马克思哲学与后现代主义哲学具有相通之处,马克思哲学具有后现代意蕴,但马克思哲学视野中的“后现代”与后现代主义哲学语境中的“后现代”又有重大的差别。具体地说,后现代主义以知识生活涵盖整个社会生活,或者说仅仅从知识状况出发思考当代社会,其“后现代”以对知识状况的解构为旨趣,甚至把解构集中在语言上;后现代主义在致力于消解本质与现象、必然与偶然、中心与边缘等先验的二元对置时,实际上抱持着特殊的目标和旨趣,即偏重于非基础性、非确定性和非中心性,从而促成以现象消解本质、以偶然取代必然、以边缘分割中心的效应和影响,而且它肯定的只是片断的、无深度的、不确定的生活模式的意义与价值。因此,相对于“现代”,“后现代”在此走向另一个极端。

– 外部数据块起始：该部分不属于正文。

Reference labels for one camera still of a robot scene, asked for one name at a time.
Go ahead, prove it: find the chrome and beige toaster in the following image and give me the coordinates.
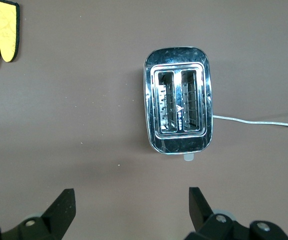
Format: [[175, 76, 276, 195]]
[[143, 46, 214, 162]]

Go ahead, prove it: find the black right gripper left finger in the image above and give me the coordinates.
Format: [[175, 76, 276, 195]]
[[0, 188, 76, 240]]

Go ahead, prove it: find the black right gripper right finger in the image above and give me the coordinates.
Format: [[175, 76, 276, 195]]
[[185, 186, 288, 240]]

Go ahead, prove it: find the white toaster power cable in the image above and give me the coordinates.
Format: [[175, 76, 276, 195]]
[[212, 114, 288, 128]]

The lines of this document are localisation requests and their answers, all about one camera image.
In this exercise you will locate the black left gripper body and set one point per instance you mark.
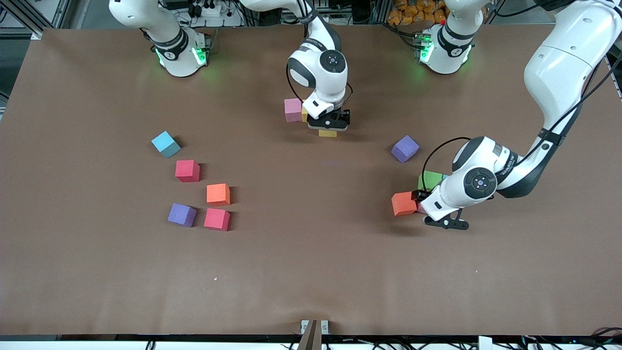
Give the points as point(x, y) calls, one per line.
point(418, 195)

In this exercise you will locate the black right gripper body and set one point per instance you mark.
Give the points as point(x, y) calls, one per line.
point(338, 118)

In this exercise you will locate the pink foam cube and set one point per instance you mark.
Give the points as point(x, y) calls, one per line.
point(421, 208)
point(293, 110)

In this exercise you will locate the orange foam cube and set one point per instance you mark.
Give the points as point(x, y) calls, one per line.
point(403, 204)
point(218, 194)

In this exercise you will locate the yellow foam cube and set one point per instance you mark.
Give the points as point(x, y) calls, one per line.
point(328, 133)
point(304, 116)

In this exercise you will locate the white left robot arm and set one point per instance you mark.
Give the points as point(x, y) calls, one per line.
point(559, 63)

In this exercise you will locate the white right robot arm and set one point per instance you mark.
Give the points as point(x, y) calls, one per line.
point(320, 68)

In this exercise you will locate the green foam cube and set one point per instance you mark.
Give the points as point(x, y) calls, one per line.
point(432, 180)

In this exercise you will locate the purple foam cube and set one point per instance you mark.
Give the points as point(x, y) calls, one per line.
point(181, 214)
point(405, 148)

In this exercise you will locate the grey electronics unit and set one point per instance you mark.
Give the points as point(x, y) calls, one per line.
point(306, 9)

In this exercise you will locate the pile of orange fruit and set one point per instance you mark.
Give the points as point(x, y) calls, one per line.
point(413, 12)

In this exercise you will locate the red foam cube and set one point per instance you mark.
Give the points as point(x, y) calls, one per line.
point(187, 170)
point(216, 218)

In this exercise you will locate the white power strip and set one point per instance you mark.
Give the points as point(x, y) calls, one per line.
point(212, 10)

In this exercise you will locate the grey metal bracket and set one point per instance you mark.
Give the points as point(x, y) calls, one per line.
point(313, 335)

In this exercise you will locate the aluminium frame post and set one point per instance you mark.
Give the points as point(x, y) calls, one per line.
point(37, 34)

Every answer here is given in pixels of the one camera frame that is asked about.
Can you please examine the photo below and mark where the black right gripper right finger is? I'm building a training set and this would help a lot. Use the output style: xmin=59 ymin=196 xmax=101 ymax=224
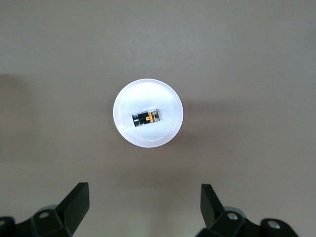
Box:
xmin=200 ymin=183 xmax=301 ymax=237

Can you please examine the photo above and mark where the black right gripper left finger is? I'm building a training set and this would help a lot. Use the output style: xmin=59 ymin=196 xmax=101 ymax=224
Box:
xmin=0 ymin=182 xmax=90 ymax=237

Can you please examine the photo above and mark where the orange and black push-button switch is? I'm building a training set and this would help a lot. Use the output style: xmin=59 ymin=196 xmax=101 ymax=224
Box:
xmin=131 ymin=108 xmax=160 ymax=128

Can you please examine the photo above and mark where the pale pink round plate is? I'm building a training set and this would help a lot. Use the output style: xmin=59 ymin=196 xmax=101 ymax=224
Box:
xmin=113 ymin=78 xmax=185 ymax=149

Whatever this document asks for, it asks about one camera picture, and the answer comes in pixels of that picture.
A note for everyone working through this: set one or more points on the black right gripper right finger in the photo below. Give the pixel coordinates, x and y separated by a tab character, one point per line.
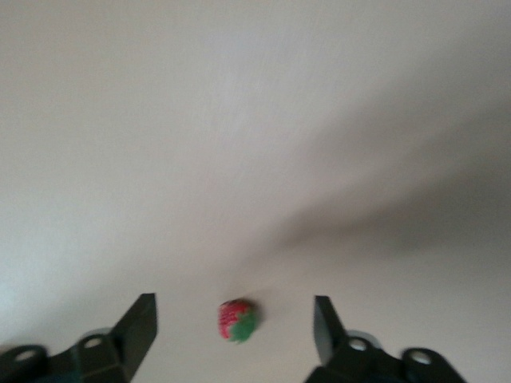
359	363

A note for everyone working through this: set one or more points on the brown table cover sheet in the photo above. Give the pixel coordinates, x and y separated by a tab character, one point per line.
199	139

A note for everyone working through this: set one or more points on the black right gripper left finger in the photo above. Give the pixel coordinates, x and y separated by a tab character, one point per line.
100	359

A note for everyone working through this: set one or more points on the red strawberry green leaves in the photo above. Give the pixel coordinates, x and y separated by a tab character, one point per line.
233	317

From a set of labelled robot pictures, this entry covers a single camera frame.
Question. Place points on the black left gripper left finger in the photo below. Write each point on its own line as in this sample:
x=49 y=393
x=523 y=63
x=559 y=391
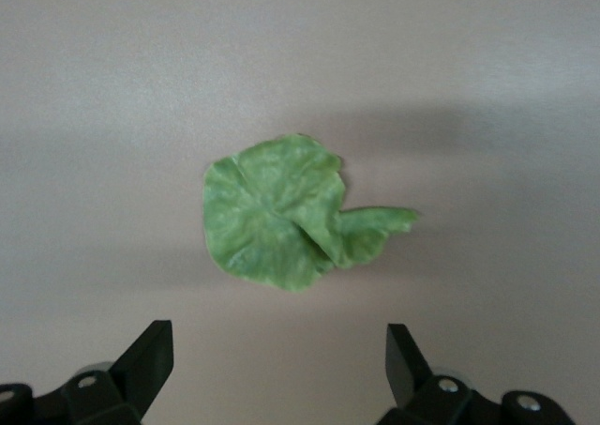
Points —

后现代主义哲学的失误和不足之处,也正是马克思哲学的后现代话语得以显示其高出一筹的地方。后现代主义看出了西方社会的“病症”,却开错了“药方”,马克思哲学则不但揭示出西方社会的困境,而且也指出了一条摆脱困境的出路。马克思哲学框架中的后现代话语,可以容纳以下内容:一是以贯穿整个现代化进程中的现代性观念为研究对象,以实践原则为研究方法,从异化的表象走向经济的深层批判;二是以确定性和不确定性、中心和边缘、东方和西方、历史和话语等二元对置为研究背景,以重建“个人所有制”和确立“有个性的个人”为目标;三是致力于防止客观主义或相对主义的极端性摇摆,创造性地思考和回答“后资本主义”时代、“后形而上学”时代人类何以生存的根本性问题。马克思哲学中的“后现代”,既表征着一种知识态度,一种对现代性神话进行质疑和解构的知识态度,又表征着一种历史境域,一种我们这个时代据以生存并确立“有个性的个人”的历史境域。
[1] 《海德格尔选集》下,上海三联书店1996年版,第840页。
[2] 《马克思恩格斯选集》第3卷,人民出版社1995年版,第364页。
[3] 《马克思恩格斯全集》第2卷,人民出版社1957年版,第162、161页。
[4] 同上书,第159—160页。
[5] 同上书,第163页。
[6] 同上书,第164页。
[7] 同上书,第164页。
[8] 《马克思恩格斯全集》第2卷,人民出版社1957年版,第159页。
[9] [德]海德格尔:《形而上学》,商务印书馆1996年版,第41页。
[10] 马克思:《1844年经济学哲学手稿》,人民出版社1979年版,第75页。
[11] 《马克思恩格斯选集》第1卷,人民出版社1995年版,第72页。
[12] 同上书,第81页。
[13] [德]海德格尔:《回到形而上学基础之路》,英文版,第43页。
[14] [德]海德格尔:《面向思的事情》,商务印书馆1996年版,第59—60页。
[15] 《马克思恩格斯全集》第42卷,人民出版社1979年版,第120页。